Operation Payback is a coordinated, decentralized group of attacks on opponents of Internet piracy by Internet activists using the "Anonymous" moniker - a group sometimes affiliated with the website 4chan. Operation Payback started as retaliation to distributed denial of service (DDoS) attacks on torrent sites; piracy proponents then decided to launch DDoS attacks on piracy opponents. The initial reaction snowballed into a wave of attacks on major pro-copyright and anti-piracy organizations, law firms, and individuals. Following the United States diplomatic cables leak in December 2010, the organizers commenced DDoS attacks on websites of banks who had withdrawn banking facilities from WikiLeaks.

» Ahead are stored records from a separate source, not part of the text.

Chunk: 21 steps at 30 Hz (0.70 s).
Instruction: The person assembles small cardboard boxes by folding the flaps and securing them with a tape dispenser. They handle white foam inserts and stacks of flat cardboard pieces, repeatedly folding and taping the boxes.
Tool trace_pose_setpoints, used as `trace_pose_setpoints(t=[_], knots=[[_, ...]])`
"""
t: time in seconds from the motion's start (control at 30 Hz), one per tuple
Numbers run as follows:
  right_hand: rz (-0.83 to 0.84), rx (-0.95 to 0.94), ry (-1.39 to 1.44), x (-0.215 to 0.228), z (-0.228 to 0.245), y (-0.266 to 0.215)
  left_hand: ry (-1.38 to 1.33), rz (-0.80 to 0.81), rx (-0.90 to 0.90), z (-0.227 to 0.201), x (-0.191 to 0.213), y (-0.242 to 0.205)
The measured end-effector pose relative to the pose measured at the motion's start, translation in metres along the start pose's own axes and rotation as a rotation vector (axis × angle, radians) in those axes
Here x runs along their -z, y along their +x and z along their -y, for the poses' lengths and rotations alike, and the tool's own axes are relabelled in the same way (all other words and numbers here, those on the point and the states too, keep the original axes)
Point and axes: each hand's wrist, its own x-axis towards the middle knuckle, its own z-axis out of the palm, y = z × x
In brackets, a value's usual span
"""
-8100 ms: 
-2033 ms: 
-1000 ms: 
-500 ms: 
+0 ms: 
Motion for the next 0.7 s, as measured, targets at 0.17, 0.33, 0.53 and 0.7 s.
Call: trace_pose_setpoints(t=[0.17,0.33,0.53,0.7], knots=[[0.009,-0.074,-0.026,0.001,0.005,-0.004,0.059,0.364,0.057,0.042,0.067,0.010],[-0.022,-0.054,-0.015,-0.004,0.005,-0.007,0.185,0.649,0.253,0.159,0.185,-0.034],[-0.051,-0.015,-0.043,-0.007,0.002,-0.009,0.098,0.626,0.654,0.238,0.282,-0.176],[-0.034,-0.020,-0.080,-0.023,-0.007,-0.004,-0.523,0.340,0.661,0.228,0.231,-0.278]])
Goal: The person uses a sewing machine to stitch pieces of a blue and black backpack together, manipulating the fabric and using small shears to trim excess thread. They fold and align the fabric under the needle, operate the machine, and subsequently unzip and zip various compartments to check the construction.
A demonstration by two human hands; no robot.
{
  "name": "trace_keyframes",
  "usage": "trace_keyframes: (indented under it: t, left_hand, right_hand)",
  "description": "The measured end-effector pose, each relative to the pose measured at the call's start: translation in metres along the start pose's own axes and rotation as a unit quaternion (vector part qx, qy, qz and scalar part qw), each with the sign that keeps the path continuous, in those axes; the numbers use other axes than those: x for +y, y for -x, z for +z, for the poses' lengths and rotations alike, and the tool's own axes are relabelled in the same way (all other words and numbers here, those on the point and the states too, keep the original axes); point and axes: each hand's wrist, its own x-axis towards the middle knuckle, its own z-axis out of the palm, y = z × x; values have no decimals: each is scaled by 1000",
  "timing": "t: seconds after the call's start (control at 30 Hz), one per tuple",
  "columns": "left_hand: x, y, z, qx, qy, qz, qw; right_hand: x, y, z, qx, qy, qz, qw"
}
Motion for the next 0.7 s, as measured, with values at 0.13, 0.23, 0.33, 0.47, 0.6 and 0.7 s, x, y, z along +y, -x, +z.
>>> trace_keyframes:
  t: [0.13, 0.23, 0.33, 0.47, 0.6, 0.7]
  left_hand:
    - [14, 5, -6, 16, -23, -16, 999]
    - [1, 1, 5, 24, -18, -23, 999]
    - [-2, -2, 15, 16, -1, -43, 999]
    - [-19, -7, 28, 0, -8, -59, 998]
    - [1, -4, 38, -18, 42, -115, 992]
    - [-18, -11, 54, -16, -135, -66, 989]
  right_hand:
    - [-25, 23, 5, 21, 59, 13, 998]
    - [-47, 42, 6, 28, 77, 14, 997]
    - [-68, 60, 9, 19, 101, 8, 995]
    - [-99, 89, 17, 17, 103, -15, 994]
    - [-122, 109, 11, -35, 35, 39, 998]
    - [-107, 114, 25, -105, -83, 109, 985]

In 2010, several Bollywood companies hired Aiplex Software to launch DDoS attacks on websites that did not respond to takedown notices. Piracy activists then created Operation Payback in September 2010 in retaliation. The original plan was to attack Aiplex Software directly, but upon finding some hours before the planned DDoS that another individual had taken down the firm's website on their own, Operation Payback moved to launching attacks against the websites of copyright stringent organisations Motion Picture Association of America (MPAA) and International Federation of the Phonographic Industry, giving the two websites a combined total downtime of 30 hours. In the following two days, Operation Payback attacked a multitude of sites affiliated with the MPAA, the Recording Industry Association of America (RIAA), and British Phonographic Industry. Law firms such as ACS:Law, Davenport Lyons and Dunlap, Grubb & Weaver (of the US Copyright Group) were also attacked.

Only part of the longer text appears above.